Агрим, с трудом сползая со спины тяжело дышащего Лориана, чувствовал, как предательски дрожат его собственные ноги, и гудит каждая мышца, каждое сухожилие. Он был с головы до ног покрыт засохшей и свежей, липкой, чужой кровью, его верный молот был невыносимо тяжёл и скользок в онемевших, стиснутых пальцах. Он посмотрел на Врондара. Старый кентавр, его великолепные, когда-то сиявшие доспехи были исполосованы ударами, и залиты слоями крови, он тяжело, почти всей массой опирался на своё копье, но в его глазах, глубоко посаженных в тёмных орбитах, всё так же, как и в первый миг боя, горел неугасимый, стальной огонь ярости и несгибаемой воли.

– В этот раз… – хрипло, пробиваясь через пересохшее, как пепел, горло, произнес Агрим, – в этот раз мы успели.

Когда последние, отдаленные отголоски битвы окончательно затихли, сменившись тяжёлым, гнетущим, звенящим молчанием, наступило время осмотреть то, что осталось от Просеки. Картина, открывшаяся им, была душераздирающей, но уже, увы, до боли знакомой и привычной в своей чудовищной, кошмарной обыденности. Деревня была не просто разорена и сожжена – она была осквернена, лишена не только жизни, тепла и смеха, но и самого духа, самой памяти этого места.

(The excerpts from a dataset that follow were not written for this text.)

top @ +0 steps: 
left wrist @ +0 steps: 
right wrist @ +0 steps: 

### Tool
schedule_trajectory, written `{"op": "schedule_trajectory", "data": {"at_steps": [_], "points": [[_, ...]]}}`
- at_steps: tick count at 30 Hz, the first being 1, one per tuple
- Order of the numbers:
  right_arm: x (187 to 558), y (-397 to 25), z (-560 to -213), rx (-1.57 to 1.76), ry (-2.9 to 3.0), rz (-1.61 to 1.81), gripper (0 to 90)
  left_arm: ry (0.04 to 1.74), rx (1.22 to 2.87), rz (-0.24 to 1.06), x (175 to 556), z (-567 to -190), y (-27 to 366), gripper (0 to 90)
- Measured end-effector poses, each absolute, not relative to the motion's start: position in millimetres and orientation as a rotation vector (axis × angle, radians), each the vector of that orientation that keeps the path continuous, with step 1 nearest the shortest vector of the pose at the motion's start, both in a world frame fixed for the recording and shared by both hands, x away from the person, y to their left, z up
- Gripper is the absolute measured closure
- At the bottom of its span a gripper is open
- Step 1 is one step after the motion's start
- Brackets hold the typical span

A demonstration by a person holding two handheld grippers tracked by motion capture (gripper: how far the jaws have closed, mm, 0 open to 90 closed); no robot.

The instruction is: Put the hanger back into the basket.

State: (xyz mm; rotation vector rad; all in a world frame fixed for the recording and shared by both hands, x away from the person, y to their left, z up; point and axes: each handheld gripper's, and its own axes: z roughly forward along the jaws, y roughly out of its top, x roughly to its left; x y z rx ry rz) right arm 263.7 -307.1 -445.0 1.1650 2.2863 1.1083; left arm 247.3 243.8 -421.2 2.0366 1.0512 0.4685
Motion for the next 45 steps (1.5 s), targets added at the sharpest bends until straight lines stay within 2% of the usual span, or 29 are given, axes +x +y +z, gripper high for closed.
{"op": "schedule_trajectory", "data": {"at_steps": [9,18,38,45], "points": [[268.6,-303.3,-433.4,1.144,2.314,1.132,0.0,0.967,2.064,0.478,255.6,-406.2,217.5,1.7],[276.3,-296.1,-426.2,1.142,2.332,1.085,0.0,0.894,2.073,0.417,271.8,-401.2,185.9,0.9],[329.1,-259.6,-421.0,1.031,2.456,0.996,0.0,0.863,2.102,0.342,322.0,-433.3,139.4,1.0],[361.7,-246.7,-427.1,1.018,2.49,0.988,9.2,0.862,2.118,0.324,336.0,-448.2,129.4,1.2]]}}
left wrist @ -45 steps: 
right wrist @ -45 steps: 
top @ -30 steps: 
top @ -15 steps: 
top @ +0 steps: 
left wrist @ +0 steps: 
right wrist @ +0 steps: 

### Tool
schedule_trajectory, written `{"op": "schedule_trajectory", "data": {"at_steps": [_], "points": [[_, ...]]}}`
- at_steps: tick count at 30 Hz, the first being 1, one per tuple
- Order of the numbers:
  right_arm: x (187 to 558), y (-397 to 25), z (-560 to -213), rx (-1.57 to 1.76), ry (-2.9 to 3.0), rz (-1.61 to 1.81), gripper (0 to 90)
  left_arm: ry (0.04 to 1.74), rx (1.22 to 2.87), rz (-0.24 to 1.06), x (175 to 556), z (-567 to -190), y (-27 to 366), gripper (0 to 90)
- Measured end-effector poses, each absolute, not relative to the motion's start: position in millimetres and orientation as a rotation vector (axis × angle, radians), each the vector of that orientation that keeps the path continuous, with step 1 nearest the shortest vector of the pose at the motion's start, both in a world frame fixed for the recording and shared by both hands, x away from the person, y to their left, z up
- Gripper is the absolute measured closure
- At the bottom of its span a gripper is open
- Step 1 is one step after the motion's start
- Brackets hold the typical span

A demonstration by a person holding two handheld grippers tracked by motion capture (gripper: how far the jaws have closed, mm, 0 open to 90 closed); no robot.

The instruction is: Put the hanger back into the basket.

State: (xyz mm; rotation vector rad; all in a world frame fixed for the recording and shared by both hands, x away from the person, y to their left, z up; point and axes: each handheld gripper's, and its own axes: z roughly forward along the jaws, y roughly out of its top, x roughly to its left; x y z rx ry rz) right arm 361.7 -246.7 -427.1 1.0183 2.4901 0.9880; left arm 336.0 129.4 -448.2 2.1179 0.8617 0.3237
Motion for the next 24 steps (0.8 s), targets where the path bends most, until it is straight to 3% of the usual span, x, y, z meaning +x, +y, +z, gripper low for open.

Помимо павших в последней, отчаянной схватке на площади, в тёмных домах и на задымленных задворках находили тех, кто не успел или не смог поднять оружие. Они лежали там, где их застала внезапная и беспощадная смерть. Старик, зарубленный в своей собственной постели, его морщинистая, высохшая рука всё ещё судорожно сжимала край потертого одеяла. Женщины, пытавшиеся укрыть своих перепуганных детей в погребах и на чердаках, были настигнуты и убиты там же, их безжизненные тела, прикрывавшие собой маленькие, бездыханные комочки, рассказывали безмолвную, пронзительную историю последнего, отчаянного материнского жеста. В одном из домов, пахнущем гарью и смертью, нашли младенца, чью маленькую, нежную головку кто-то с размаху, с особой жестокостью размозжил о косяк двери, и засохшая, бурая, почти чёрная пелена до сих пор пятнала шершавое дерево, как вечное проклятие.

Каждая такая находка была тихим, но оттого ещё более пронзительным и точным ударом прямо в душу. Они не кричали о своей боли, не требовали мести – они просто лежали в неестественных позах, и от их молчаливого, всеобъемлющего укора сжималось сердце и холодела кровь в жилах. И каждая из этих безмолвных смертей подпитывала ту холодную, безмолвную, копившуюся ярость, что медленно вызревала в душах уцелевших – не пламенный, кратковременный гнев, а тяжёлое, как свинец, неумолимое чувство, которое не выкричать в бою, но которое и не забыть, и которое требует своего, страшного и окончательного ответа.